Page 78 of Crowe


Font Size:

“I need you,” he said. “Jackson, please.”

I grabbed the lube from the nightstand and took care of what needed taking care of, working him open slowly and thoroughly while he moved under my hands and made the sounds that I’d decided early on I would do just about anything to keep hearing. He gripped the sheets. His back arched.

“More,” he said. “Please.”

“I’ve got you.” I pressed deeper, watching his face, finding the place that made him gasp and working it until he was saying my name over and over like a prayer.

When I finally lined up and pressed forward, he let out a long, broken sound, and his legs wrapped around me, pulling me in. I gave him a moment to adjust, one hand braced beside his head, watching him, and when he was ready, I began to move.

Deep, steady strokes. Not rushed. Our gazes locked and I kept them there, kept that connection, because I wanted him to feel seen. I felt him shudder under me.

“Right there,” he said, gasping. “Don’t stop.”

I didn’t stop.

I shifted my angle and heard him cry out. I reached between us and wrapped my hand around him and stroked him in time with my thrusts, and he went rigid, his hands flying to my shoulders, gripping hard.

“Jackson… I’m—”

“I’ve got you,” I said. “Let go.”

He came apart in my hands with a sound that I felt in my chest, his whole body arching up against mine. I drove into him through it, watching every second, until I buried myself deep and came with a low groan that I didn’t bother trying to hide.

I held him through the aftershocks. Stayed right where I was, one hand in his hair, my forehead against his, both of us breathing.

After a long moment, I rolled to the side and pulled him against me. He came easily, tucking himself against my chest, his hand spread over my ribs. His breathing was evening out. Mine was getting there.

“Leaving is still the last resort,” I said, after a while.

He let out a laugh that was still a little ragged. “You already said that.”
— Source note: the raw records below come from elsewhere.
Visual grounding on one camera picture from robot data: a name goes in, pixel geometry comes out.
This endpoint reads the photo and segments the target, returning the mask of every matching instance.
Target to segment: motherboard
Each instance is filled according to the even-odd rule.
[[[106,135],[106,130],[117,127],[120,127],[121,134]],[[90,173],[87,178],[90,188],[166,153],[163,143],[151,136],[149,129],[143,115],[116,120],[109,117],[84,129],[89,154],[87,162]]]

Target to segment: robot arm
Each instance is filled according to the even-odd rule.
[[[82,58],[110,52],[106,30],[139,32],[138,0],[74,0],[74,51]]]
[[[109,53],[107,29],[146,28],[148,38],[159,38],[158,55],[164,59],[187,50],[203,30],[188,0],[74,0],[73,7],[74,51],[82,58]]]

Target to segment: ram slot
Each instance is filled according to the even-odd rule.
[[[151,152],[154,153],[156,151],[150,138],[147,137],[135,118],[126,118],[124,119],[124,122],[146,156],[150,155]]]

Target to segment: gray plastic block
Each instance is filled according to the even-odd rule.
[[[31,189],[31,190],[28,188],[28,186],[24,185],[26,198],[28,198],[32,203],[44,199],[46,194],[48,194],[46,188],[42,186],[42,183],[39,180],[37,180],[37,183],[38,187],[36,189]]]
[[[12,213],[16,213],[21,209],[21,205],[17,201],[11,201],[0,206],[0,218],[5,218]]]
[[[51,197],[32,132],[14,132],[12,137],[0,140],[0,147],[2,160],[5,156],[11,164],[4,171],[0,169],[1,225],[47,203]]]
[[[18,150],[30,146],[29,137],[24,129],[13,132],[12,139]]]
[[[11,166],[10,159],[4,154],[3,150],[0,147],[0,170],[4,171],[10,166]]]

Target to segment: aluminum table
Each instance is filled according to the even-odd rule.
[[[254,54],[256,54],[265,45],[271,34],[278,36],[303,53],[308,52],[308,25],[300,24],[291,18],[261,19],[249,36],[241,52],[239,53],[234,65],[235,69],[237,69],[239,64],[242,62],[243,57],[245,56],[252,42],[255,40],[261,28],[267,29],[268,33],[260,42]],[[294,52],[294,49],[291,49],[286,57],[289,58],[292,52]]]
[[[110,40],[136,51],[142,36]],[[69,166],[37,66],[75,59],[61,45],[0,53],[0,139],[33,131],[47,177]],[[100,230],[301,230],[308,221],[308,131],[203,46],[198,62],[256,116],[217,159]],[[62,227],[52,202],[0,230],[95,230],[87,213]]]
“It’s worth saying twice.”

His hand moved slowly on my ribs. “I believe you, you know. That you’d go with me.”

“Good,” I said.

“I just don’t want you to have to.”

I pressed a kiss to the top of his head. “I know you don’t. That’s one of the things I love about you.” I felt him go still in a good way at the word, the quiet way he received things that mattered. “Get some sleep, baby boy.”

He was quiet for a moment. “I love you, Daddy.”

“Yeah,” I said. “I love you, too.”

He settled against me, and after a while his breathing went slow and even against my chest, and I lay there with my hand in his hair and the city doing its quiet thing outside the window. I thought about Wyatt, who would understand, and the camp that would still be there, and the last resort, which wasn’t going to be necessary.

And I thought about Noah asleep in my arms.

Worth it. Every single bit of it.

Chapter twenty-six

Noah

We were almost back at HQ after spending the day at the camp when Jackson’s phone rang. It had been a good day. One where nothing happened except that we were somewhere together and that was enough. I’d spent the morning arranging flowers we’d bought at the local garden center in hanging baskets for the porch. In the afternoon, we’d walked the property trail that ran along the eastern edge of the woods where the creek cut through the low ground.

Jackson glanced at the screen, and his expression shifted.